Biomechanical comparison of different screw-included angles in crossing screw fixation for transverse patellar fracture in level walking: a quasi-dynamic finite element study

Background: A minimally invasive technique with various screw configurations without open surgery is currently used for the fixation of transverse patellar fractures. Percutaneous crossing screw configuration has been reported to have a good bone union rate in patellar fractures. However, the difference in mechanical stability of the fractured patella between different screw-included angles has not been fully investigated. Hence, this study aims to compare the mechanical stability of parallel and crossing screw fixations with different screw-included angles for the fixation of transverse patellar fractures during level walking. Methods: A finite element knee model containing a patella with a transverse fracture is created. Two headless compression screws with different angles (0 degrees, 30 degrees, 60 degrees, and 90 degrees) are used to fix the fracture.

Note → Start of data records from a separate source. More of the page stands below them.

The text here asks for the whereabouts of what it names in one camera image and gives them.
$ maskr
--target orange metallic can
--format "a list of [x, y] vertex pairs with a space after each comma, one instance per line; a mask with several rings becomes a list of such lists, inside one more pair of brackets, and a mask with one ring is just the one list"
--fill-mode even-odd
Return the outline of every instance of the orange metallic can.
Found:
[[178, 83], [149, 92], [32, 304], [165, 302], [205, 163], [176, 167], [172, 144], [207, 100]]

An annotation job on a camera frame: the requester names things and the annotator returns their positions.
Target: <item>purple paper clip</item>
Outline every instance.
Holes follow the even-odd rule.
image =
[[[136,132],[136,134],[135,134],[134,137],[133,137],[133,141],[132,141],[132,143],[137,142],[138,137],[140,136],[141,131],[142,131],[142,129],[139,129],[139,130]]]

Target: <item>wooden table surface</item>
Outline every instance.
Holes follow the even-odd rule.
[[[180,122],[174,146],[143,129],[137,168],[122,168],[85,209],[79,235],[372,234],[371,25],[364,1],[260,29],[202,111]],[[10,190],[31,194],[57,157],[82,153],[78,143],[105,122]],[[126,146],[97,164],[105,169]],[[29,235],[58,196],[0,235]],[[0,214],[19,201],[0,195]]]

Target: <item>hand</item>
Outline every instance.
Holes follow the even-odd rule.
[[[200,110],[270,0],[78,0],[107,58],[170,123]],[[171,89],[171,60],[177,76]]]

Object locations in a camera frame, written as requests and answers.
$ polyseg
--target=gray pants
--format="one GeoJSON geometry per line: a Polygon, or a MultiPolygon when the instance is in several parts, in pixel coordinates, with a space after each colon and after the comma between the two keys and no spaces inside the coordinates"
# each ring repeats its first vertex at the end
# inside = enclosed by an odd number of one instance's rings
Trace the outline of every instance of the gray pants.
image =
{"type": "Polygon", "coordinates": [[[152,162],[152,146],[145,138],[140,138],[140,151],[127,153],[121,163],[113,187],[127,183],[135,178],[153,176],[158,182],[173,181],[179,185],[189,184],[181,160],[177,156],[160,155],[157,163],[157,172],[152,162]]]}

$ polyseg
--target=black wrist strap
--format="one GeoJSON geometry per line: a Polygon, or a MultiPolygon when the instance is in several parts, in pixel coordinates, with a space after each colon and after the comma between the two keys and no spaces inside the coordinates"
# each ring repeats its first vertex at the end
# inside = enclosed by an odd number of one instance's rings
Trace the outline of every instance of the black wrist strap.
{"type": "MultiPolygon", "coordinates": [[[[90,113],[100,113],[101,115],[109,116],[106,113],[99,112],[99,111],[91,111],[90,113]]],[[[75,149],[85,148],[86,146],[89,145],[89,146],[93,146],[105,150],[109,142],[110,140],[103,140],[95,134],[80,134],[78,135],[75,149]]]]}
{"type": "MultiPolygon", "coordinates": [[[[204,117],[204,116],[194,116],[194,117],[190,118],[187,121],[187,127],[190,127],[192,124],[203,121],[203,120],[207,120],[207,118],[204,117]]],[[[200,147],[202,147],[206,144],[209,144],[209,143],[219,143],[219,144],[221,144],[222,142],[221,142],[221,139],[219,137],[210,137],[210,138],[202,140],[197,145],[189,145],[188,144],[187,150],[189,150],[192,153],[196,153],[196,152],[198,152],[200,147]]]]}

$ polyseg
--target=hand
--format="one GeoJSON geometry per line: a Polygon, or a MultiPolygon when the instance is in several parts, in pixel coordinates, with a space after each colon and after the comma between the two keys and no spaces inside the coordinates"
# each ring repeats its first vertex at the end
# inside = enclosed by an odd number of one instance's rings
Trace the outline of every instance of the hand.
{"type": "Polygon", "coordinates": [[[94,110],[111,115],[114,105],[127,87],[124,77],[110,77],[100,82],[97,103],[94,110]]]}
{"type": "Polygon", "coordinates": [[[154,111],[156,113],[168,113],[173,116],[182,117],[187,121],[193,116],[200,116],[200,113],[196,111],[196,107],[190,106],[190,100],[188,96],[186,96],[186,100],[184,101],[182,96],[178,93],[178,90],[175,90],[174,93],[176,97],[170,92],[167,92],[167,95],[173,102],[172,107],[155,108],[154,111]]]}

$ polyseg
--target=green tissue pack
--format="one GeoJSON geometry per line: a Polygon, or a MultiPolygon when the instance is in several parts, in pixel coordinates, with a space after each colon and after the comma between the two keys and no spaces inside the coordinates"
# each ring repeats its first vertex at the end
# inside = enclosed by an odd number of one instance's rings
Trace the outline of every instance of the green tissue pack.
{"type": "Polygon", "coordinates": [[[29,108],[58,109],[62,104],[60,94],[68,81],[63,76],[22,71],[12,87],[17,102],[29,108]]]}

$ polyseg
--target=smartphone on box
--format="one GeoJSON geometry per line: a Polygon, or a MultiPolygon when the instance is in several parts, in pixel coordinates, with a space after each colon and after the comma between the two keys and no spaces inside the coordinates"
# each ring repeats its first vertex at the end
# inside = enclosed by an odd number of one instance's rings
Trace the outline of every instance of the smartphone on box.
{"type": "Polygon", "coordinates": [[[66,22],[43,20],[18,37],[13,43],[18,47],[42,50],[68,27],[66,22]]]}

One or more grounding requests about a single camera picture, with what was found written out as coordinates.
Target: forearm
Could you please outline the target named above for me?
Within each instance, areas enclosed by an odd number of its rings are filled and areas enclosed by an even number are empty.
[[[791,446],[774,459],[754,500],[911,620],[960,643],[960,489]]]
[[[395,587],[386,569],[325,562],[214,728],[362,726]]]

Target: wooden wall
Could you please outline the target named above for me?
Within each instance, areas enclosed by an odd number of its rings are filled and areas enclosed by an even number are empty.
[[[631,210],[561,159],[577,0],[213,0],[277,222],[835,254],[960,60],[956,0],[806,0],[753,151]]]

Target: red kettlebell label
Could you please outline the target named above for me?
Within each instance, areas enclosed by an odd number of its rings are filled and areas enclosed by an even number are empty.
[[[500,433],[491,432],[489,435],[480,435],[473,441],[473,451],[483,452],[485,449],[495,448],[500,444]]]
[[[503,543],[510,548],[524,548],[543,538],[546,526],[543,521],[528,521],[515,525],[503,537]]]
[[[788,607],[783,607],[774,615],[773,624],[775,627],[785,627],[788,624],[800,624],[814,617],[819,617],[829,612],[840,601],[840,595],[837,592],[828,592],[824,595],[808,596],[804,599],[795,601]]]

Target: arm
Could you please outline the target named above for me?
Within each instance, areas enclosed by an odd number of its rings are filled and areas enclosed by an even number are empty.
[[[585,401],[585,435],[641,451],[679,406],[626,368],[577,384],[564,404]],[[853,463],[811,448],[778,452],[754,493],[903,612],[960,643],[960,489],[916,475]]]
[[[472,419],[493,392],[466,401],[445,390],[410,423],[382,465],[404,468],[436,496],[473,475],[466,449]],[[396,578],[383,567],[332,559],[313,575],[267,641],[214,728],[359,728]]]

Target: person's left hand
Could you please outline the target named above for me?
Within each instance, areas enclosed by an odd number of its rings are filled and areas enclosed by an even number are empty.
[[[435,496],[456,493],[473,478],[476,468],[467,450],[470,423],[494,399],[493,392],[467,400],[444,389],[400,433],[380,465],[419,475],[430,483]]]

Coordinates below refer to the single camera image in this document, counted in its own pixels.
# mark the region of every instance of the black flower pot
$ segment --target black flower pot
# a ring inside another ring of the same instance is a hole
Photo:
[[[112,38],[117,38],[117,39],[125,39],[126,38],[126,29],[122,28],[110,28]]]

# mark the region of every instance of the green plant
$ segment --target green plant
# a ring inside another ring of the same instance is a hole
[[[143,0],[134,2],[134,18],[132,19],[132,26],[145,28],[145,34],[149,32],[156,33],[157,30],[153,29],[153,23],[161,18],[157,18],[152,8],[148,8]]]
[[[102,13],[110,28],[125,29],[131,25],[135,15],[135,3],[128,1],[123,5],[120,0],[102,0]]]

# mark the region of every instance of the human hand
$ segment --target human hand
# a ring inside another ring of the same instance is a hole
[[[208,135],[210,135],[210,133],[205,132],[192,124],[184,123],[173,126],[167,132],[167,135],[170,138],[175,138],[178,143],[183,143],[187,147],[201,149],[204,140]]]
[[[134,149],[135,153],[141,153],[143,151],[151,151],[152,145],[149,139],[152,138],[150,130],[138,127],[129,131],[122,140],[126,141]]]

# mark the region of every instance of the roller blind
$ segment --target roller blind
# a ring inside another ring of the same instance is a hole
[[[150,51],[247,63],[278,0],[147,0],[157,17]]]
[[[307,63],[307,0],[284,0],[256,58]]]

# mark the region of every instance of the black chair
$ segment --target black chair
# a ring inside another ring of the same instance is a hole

The loading conditions of the knee joint during level walking are used to compare the stability of the fractured patella with different fixation screw configurations. Results: The results indicate that the maximum fracture gap opening distance increased with an increase in the included angle. Two parallel screws yield the smallest gap distance among all screw configurations. The maximum gap opening distances at the anterior leading edge of the fractured patella with two parallel screws and two screws having an included angle of 90 degrees are 0.73 mm and 1.31 mm, respectively, at 15% walking cycle. Conclusions: Based on these results, the superior performance of two parallel screws over crossing screw fixations in the fixation of transverse patellar fractures is established. Furthermore, the smaller the angle between the crossing screws, the better is the stability of the fractured patella.